• What to produce
Leaving out all images, write out the records that follow exactly.

• Supplied entries

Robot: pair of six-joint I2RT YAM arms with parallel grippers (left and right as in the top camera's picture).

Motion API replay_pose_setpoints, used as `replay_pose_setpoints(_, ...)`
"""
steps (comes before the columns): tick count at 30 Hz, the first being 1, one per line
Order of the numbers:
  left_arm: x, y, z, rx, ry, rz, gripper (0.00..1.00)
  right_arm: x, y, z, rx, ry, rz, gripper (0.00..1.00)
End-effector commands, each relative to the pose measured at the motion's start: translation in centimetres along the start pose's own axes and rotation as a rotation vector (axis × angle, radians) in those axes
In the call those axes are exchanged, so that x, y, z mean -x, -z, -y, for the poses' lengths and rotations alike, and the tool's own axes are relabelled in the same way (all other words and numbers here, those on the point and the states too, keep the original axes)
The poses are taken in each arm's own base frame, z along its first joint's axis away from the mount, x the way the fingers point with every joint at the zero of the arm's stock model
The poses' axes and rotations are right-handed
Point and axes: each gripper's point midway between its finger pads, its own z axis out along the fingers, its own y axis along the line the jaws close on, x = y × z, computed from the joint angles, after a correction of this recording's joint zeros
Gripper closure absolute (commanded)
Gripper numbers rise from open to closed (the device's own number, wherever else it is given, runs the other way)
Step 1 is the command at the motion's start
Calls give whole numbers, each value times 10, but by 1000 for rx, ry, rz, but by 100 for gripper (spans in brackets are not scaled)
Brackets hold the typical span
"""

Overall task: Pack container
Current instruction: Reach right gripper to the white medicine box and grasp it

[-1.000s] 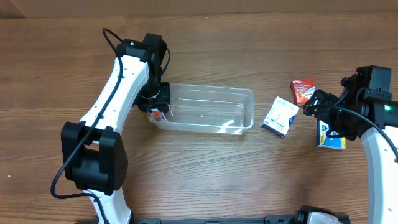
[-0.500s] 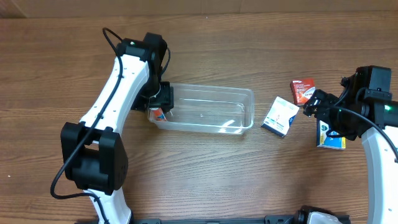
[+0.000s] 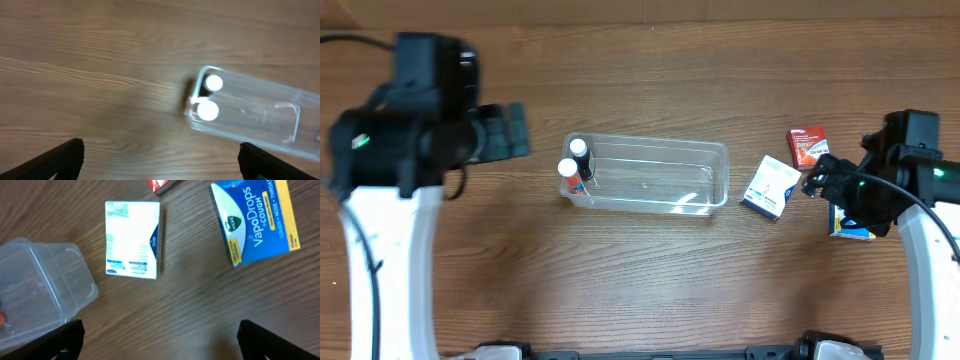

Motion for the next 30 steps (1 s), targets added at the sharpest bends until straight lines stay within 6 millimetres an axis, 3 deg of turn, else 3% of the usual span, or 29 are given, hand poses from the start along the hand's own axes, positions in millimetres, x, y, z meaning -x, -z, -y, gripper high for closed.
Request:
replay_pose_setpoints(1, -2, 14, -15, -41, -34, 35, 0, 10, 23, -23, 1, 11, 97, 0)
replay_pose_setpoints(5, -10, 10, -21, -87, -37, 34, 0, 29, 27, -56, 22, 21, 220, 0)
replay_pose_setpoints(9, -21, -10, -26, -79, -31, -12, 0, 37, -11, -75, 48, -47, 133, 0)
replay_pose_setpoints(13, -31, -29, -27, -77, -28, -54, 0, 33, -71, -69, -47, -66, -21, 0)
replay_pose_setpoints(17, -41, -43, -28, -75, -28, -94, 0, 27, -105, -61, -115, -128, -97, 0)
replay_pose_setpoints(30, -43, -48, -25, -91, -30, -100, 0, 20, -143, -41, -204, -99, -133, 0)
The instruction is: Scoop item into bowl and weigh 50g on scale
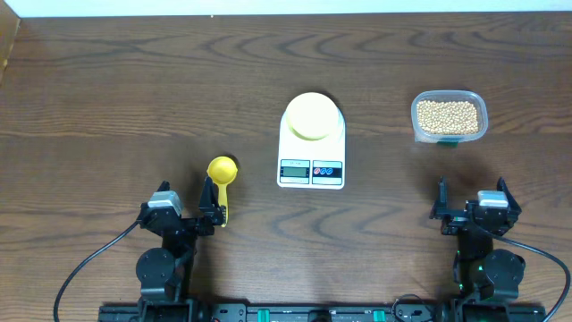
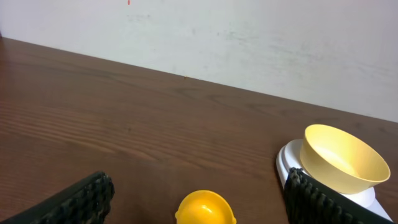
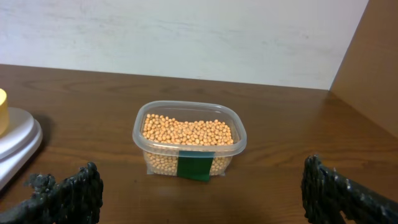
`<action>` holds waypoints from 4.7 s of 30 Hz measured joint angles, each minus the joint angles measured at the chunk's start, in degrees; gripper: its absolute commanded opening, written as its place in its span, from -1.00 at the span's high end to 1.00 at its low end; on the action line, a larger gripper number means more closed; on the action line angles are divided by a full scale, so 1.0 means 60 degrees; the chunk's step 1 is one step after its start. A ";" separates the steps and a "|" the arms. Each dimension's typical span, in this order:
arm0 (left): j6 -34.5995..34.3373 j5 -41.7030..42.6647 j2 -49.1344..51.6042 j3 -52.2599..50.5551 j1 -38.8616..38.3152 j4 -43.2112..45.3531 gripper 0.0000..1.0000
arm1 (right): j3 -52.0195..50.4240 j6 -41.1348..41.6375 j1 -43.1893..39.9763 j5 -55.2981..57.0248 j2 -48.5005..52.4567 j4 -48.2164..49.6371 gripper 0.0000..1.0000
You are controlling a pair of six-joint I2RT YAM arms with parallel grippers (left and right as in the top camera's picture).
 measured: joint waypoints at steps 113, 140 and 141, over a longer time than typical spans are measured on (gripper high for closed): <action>0.0000 0.0011 0.2871 0.1559 0.0000 -0.0510 -0.79 | 0.0000 0.0000 0.0000 0.0000 0.0004 0.0004 -0.99; 0.0029 0.0011 0.6298 0.5592 0.0000 -0.4342 -0.79 | 0.0000 0.0000 0.0000 -0.0004 0.0000 0.0000 -0.98; 0.0055 0.0011 0.6451 0.5825 0.0000 -0.4575 -0.79 | 0.0000 0.0000 0.0000 -0.0004 0.0000 0.0004 -0.98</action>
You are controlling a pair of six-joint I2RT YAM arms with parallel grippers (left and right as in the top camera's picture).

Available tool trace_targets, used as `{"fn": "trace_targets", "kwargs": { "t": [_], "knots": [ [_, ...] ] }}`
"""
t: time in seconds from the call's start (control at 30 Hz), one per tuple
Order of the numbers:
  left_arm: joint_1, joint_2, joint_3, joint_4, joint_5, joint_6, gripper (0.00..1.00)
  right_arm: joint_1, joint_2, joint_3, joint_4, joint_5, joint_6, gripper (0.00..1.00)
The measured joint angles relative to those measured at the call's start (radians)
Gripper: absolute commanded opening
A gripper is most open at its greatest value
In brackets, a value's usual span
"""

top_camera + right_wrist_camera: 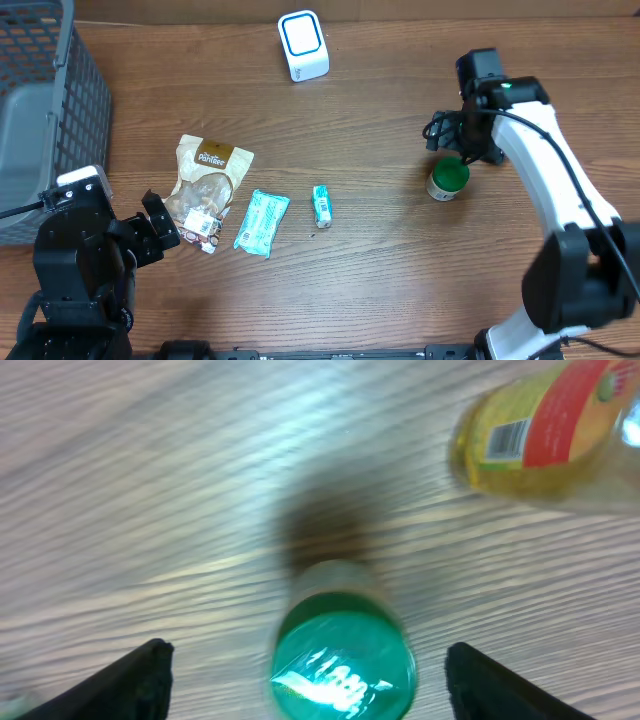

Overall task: Scan the item barcode
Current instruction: 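Move the jar right and set it down near the Vim bottle, then open the right gripper and swing it over the light-blue wipe packs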

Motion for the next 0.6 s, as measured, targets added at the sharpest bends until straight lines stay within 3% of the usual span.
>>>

• Result for this task
Robot: pair of six-joint I2RT YAM arms with parallel grippers (left and right as in the top camera's picture).

Motion API replay_pose_setpoints, used as `replay_pose_setpoints(_, ...)`
"""
steps (comes before the columns): tick count at 30 Hz, the first being 1, one per line
Order of the numbers:
  left_arm: x, y, z, rx, ry, rz, gripper (0.00..1.00)
  right_arm: x, y, z, rx, ry, rz, gripper (0.00..1.00)
End-effector commands, each relative to the pose measured at the motion's start: translation in centimetres along the start pose's own axes and rotation as a rotation vector (axis × angle, radians) in those axes
In the call those axes are exchanged, so that x, y, z mean -x, -z, -y, for the poses' lengths and rotations alike, and the tool's own axes are relabelled in the same way (all other words and numbers here, those on the point and the states too, keep the original axes)
The poses are taken in each arm's own base frame, z along its first joint's axis away from the mount, x the way the fingers point with every joint at the zero of the arm's stock model
The poses' axes and rotations are right-handed
Point and axes: each gripper's point midway between its finger pads, its own z axis out along the fingers, its own y axis along the line the jaws close on, x = y × z, computed from the joint angles, after a correction of this recording's joint zeros
Gripper closure absolute (commanded)
Gripper numbers rise from open to closed (the device's own number, wherever else it is given, runs the other way)
Step 1 is the command at the motion's start
Calls give whole numbers, each value times 10, but by 1000 for rx, ry, rz, but by 100 for gripper (spans in brackets are not scaled)
Brackets hold the typical span
"""

Overall task: Pack container
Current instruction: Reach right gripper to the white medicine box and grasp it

[-1.000s] 
[-0.500s] 
[+0.000s] 

Motion for the next 30 steps (1 s), targets added at the sharpest bends until straight lines stay within 6 millimetres an axis, 3 deg of turn, else 3% of the usual span, or 29 are given, hand poses from the start along the hand's own axes, positions in millimetres, x, y, z meaning -x, -z, -y, gripper high for closed.
Request:
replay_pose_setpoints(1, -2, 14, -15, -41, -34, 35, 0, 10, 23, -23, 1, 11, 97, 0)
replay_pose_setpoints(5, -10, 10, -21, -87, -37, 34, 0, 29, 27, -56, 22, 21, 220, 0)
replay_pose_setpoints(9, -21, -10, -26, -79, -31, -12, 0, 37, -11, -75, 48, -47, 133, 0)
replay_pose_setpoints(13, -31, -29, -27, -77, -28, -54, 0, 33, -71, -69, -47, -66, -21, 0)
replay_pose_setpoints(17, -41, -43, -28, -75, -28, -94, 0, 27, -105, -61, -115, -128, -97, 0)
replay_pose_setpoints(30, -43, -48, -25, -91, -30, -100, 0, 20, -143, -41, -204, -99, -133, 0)
The instruction is: Scoop item into bowl and weigh 50g on scale
`<action>` holds waypoints from 4.7 s of 30 Hz measured joint angles, each minus the joint angles measured at the chunk's start, in degrees; gripper: its absolute commanded opening, written as its place in its span, from -1.00 at the span's high end to 1.00 at its low end; on the action line, a larger gripper number means more closed; on the action line angles are divided by a full scale, so 1.0 means 60 degrees; the chunk's step 1 is one step after its start. A ";" separates the steps and a "|" the arms. Each dimension's typical span, in this order:
arm0 (left): j6 -34.5995..34.3373 j5 -41.7030..42.6647 j2 -49.1344..51.6042 j3 -52.2599..50.5551 j1 -38.8616..38.3152 j4 -43.2112..45.3531 gripper 0.0000..1.0000
arm1 (right): j3 -52.0195..50.4240 j6 -41.1348..41.6375 j1 -43.1893..39.9763 j5 -55.2981..57.0248 j2 -48.5005..52.4567 j4 -48.2164..49.6371 gripper 0.0000..1.0000
You are controlling a pair of six-joint I2RT YAM arms with parallel grippers (left and right as in the top camera's picture).
 measured: joint waypoints at steps 113, 140 and 141, over a longer time than typical spans are measured on (gripper high for closed): <action>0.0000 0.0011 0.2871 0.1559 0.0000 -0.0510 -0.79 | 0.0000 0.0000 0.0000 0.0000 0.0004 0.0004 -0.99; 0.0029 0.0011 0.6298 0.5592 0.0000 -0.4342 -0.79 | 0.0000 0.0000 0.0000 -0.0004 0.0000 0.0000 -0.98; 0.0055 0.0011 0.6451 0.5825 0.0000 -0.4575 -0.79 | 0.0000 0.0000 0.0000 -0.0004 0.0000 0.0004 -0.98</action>
You are controlling a pair of six-joint I2RT YAM arms with parallel grippers (left and right as in the top camera's picture).

Available tool trace_targets, used as `{"fn": "trace_targets", "kwargs": { "t": [_], "knots": [ [_, ...] ] }}`
"""
t: time in seconds from the call's start (control at 30 Hz), one per tuple
Order of the numbers:
  left_arm: joint_1, joint_2, joint_3, joint_4, joint_5, joint_6, gripper (0.00..1.00)
  right_arm: joint_1, joint_2, joint_3, joint_4, joint_5, joint_6, gripper (0.00..1.00)
The measured joint angles relative to those measured at the call's start (radians)
Gripper: absolute commanded opening
A gripper is most open at its greatest value
In brackets, a value's usual span
"""

top_camera + right_wrist_camera: 

Overall task: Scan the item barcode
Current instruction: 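Move the jar right and set it down near the Vim bottle, then open the right gripper and swing it over the light-blue wipe packs
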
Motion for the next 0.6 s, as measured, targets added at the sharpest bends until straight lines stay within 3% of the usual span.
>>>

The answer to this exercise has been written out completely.